▶ BRIEF: Every line in the records below between the one holding "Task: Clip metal" and the one holding "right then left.", inclusive, is to be set down exactly; all other lines are to be left out.

* * * * * * *

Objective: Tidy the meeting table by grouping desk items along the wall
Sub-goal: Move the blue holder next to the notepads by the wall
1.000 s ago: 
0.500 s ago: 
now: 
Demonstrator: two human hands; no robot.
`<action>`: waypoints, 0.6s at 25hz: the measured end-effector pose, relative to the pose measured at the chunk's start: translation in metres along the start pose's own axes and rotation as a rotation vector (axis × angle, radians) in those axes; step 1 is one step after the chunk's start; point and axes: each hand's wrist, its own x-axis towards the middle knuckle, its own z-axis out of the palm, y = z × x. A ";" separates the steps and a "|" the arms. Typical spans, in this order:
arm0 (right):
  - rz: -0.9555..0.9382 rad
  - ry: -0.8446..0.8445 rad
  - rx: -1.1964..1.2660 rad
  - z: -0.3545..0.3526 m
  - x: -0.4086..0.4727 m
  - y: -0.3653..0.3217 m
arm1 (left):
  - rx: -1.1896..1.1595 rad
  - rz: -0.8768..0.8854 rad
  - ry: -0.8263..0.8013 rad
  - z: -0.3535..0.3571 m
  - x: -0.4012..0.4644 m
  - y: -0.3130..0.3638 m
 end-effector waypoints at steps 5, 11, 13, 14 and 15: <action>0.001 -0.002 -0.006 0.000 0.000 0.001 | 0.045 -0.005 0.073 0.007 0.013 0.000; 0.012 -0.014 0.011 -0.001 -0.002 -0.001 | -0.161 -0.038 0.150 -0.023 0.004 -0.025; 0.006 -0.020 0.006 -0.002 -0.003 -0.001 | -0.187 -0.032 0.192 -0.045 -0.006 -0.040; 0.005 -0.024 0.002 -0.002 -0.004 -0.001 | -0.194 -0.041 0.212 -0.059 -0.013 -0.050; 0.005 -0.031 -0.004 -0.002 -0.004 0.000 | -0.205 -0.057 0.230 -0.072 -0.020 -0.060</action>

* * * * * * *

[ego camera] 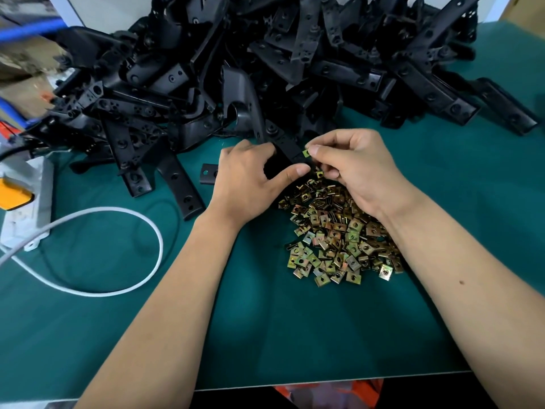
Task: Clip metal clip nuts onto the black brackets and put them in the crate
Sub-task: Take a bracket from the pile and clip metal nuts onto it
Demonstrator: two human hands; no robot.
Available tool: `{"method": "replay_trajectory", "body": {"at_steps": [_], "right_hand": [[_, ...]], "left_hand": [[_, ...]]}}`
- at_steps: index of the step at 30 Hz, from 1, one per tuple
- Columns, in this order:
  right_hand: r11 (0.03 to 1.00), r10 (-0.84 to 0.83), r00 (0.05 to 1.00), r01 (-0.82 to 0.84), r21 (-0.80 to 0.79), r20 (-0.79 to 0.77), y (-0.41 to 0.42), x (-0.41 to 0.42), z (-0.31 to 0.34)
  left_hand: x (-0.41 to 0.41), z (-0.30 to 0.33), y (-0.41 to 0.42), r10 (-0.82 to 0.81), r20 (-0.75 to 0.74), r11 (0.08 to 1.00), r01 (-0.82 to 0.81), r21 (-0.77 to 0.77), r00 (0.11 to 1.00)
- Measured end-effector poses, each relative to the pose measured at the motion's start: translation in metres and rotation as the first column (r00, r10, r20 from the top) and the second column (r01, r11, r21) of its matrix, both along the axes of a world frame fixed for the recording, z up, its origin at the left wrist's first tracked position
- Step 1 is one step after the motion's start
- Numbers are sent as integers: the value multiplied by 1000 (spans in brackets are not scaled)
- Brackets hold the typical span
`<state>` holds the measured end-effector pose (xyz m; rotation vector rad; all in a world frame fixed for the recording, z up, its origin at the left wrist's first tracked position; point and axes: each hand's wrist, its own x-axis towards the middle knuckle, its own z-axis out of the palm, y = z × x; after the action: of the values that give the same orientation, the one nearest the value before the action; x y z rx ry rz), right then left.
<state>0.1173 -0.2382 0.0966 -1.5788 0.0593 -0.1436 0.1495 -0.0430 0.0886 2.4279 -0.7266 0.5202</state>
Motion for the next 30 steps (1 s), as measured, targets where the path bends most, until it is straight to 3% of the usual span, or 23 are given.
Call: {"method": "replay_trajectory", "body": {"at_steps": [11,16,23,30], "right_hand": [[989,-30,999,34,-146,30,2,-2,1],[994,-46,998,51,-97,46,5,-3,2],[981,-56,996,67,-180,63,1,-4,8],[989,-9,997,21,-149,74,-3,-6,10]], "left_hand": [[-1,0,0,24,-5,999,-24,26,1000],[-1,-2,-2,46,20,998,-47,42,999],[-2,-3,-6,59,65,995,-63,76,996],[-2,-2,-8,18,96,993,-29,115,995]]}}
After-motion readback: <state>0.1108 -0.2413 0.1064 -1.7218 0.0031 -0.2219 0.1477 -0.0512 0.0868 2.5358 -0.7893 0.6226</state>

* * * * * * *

▶ ANSWER FOR THIS EXERCISE:
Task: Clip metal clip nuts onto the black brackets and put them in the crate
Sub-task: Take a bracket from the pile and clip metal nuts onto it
Demonstrator: two human hands; no robot.
Available tool: `{"method": "replay_trajectory", "body": {"at_steps": [_], "right_hand": [[_, ...]], "left_hand": [[_, ...]]}}`
- at_steps: index of the step at 30 Hz, from 1, one per tuple
- Columns, in this order:
  right_hand: r11 (0.03 to 1.00), r10 (-0.84 to 0.83), r00 (0.05 to 1.00), r01 (-0.82 to 0.84), r21 (-0.80 to 0.79), r20 (-0.79 to 0.77), y (-0.41 to 0.42), x (-0.41 to 0.42), z (-0.31 to 0.34)
  left_hand: x (-0.41 to 0.41), z (-0.30 to 0.33), y (-0.41 to 0.42), r10 (-0.82 to 0.81), r20 (-0.75 to 0.74), r11 (0.08 to 1.00), r01 (-0.82 to 0.81), r21 (-0.77 to 0.77), r00 (0.11 to 1.00)
- Measured end-effector poses, each relative to the pose measured at the motion's start: translation in metres and rotation as the first column (r00, r10, r20 from the top) and the second column (r01, r11, r21) of its matrix, both along the axes of a world frame fixed for the recording, z up, its origin at the left wrist's first tracked position
- Step 1 is one step after the motion's start
- Numbers are sent as integers: the value multiplied by 1000 (spans in brackets are not scaled)
- Brackets hold the typical span
`<state>` holds the measured end-effector pose (xyz m; rotation vector rad; all in a world frame fixed for the recording, z up, its origin at the left wrist's first tracked position; point and axes: each hand's wrist, its own x-axis towards the middle knuckle, its own z-axis out of the palm, y = z × x; after the action: of the values that give the same orientation, the one nearest the value before the action; x y z rx ry rz), right then left.

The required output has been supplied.